_WHAT TO DO:_
Each line below that contains "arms" should be counted; give the total alone.

_DATA SECTION:_
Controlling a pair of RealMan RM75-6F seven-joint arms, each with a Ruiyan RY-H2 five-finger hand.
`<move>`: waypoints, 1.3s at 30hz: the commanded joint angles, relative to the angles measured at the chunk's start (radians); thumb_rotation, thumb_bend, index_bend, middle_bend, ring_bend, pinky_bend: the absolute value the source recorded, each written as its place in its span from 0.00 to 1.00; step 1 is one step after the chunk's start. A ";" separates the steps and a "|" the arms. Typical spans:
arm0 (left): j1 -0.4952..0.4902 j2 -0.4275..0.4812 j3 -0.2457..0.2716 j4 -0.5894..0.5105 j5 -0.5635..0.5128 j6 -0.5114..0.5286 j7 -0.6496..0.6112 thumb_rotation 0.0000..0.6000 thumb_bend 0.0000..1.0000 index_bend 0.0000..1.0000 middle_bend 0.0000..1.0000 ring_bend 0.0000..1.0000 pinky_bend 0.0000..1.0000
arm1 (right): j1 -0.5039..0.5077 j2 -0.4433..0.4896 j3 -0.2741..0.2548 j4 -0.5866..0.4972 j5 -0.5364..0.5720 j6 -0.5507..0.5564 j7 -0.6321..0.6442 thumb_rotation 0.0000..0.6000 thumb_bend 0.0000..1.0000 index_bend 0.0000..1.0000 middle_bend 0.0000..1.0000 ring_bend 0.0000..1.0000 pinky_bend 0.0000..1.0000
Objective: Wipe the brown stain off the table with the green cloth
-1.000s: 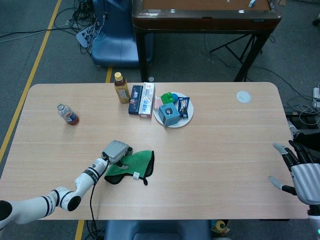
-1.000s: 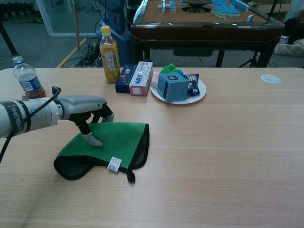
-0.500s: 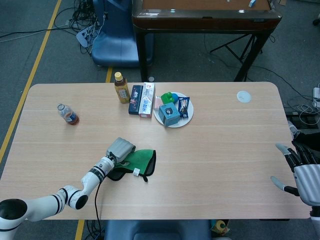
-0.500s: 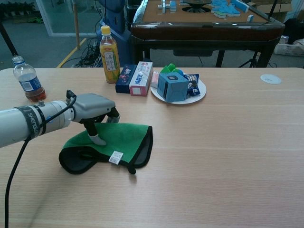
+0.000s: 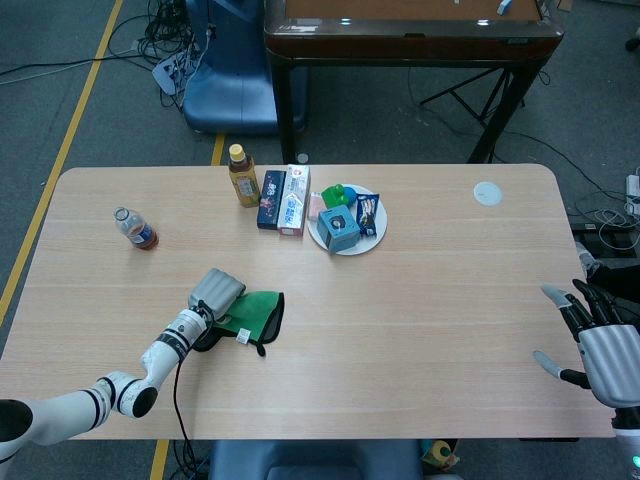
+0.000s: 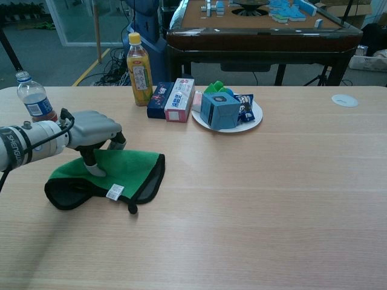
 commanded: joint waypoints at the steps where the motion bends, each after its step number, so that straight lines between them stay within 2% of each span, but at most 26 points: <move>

_EXPECTED ANSWER:_
2